L’ingresso era riservato ai soli uomini e l’iniziato poteva gradualmente accedere ai sette gradi della gerarchia (corvo, ninfo, soldato, leone, persiano, corriere del sole e padre) dopo prove e cerimonie delle quali sappiamo, ovviamente, molto poco;ma che molto probabilmente rivestivano carattere simbolico ed incruento, come del resto il sacrificio del toro, punto centrale della liturgia mitraica. Che nella maggior parte dei mitrei conosciuti sarebbe stato impossibile da eseguire per le limitate dimensioni degli ambienti.

Simone Leoni:

Il Mitreo ha un soffitto decorato da stelle e con delle rappresentazioni di segni zodiacali e di pianeti. Che relazione hanno nel contesto in cui si trovano?

Nicola Guglielmo Camerlengo:

Ciò che sappiamo riguardo la simbologia ed i vari significati presenti nelle raffigurazioni delle grotte, oltre a quanto già detto, è che oltre al Dio e al toro nella tauroctonia si raffiguravano elementi simbolici ben precisi: un cane ed un serpente che si nutrivano del sangue taurino, uno scorpione che lo pungeva ai testicoli, spighe di grano che germogliavano dalla coda dell’animale morente e un corvo.

Il significato è incerto: lo scorpione ed il serpente sono stati frequentemente interpretati come forze del male che tentano di impedire al sangue ed al seme del toro di raggiungere e fecondare la terra. Il cane al contrario, ne trae energia, mentre le spighe simboleggiano la forza vitale che si libera dal toro morente per nutrire le piante.

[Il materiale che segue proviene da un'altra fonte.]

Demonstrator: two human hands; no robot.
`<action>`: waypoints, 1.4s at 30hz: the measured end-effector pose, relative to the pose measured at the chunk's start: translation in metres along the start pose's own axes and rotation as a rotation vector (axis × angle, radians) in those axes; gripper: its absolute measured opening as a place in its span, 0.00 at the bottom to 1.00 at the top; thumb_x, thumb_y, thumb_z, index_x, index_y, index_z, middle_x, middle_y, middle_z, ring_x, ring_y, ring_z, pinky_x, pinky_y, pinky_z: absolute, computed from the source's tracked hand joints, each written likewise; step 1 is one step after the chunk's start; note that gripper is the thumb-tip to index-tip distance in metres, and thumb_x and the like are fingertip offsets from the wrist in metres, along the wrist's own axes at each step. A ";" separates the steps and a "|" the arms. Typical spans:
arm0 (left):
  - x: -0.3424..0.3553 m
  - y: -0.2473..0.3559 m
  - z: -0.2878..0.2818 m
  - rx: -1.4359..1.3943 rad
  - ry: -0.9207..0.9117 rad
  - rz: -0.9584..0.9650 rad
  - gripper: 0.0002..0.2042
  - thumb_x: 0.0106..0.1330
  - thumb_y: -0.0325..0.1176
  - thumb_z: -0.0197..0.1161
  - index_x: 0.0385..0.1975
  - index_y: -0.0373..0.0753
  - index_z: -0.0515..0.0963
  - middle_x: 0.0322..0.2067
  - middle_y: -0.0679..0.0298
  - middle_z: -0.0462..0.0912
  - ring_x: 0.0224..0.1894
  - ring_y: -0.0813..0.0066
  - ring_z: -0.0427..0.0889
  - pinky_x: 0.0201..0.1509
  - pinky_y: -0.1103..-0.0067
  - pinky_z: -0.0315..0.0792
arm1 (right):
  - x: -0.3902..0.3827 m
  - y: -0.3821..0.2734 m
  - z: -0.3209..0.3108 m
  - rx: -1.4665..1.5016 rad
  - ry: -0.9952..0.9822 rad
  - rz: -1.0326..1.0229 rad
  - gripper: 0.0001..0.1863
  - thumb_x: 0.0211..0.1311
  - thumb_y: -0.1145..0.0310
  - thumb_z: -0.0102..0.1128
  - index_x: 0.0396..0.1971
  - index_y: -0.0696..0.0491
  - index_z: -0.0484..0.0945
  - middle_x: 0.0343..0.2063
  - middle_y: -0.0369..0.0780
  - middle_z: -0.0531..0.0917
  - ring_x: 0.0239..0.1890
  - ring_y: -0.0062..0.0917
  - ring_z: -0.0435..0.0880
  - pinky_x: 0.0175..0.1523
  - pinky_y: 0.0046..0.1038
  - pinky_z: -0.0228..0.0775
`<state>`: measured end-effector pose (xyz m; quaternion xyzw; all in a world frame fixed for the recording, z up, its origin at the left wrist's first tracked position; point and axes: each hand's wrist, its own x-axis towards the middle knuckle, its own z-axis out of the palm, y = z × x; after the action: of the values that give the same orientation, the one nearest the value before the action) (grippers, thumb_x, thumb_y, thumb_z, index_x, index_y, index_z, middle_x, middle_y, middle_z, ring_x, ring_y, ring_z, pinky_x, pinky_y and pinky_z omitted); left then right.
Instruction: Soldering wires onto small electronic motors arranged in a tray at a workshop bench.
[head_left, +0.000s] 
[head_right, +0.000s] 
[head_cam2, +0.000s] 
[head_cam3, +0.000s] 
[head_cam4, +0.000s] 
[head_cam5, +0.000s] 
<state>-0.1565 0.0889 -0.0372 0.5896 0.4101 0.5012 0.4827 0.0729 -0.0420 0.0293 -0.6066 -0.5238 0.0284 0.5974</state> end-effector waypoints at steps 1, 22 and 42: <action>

Il corvo, messaggero divino, era il contatto tra Mitra e il sole.

Una interpretazione altrettanto diffusa lega i vari animali alla rappresentazione astronomica e astrologica del cielo e delle costellazioni, mentre l’uccisione del toro e la presenza del sole rimandano ad un rito segreto che allude al meccanismo di progressione degli equinozi. Il carattere cosmico di Mitra è del resto sottolineato dalla costante presenza al suo fianco dei due dadofori, o portatori di fiaccole.

Cautes e Cautopates, simili al Dio insieme al quale rappresentano le tre fasi del giorno ( aurora, mezzogiorno e tramonto) e del ciclo stagionale ( primavera, estate e autunno).

Simone Leoni:

Spesso e volentieri questi “luoghi” di culto si trovano vicino a fonti d’acqua. Per quale motivo? C’è una stretta correlazione a livello esoterico tra grotta e acqua?

Nicola Guglielmo Camerlengo:

Si, la relazione è presto detta. Entrambi gli elementi sono considerati quali fonte ed origine della vita dell’universo.

Simone Leoni:

La stessa domanda appena posta, vale per le altre sopra menzionate?

Nicola Guglielmo Camerlengo:

Si, essendo degli archetipi, ritroviamo degli analoghi significati anche in altre religioni del mondo.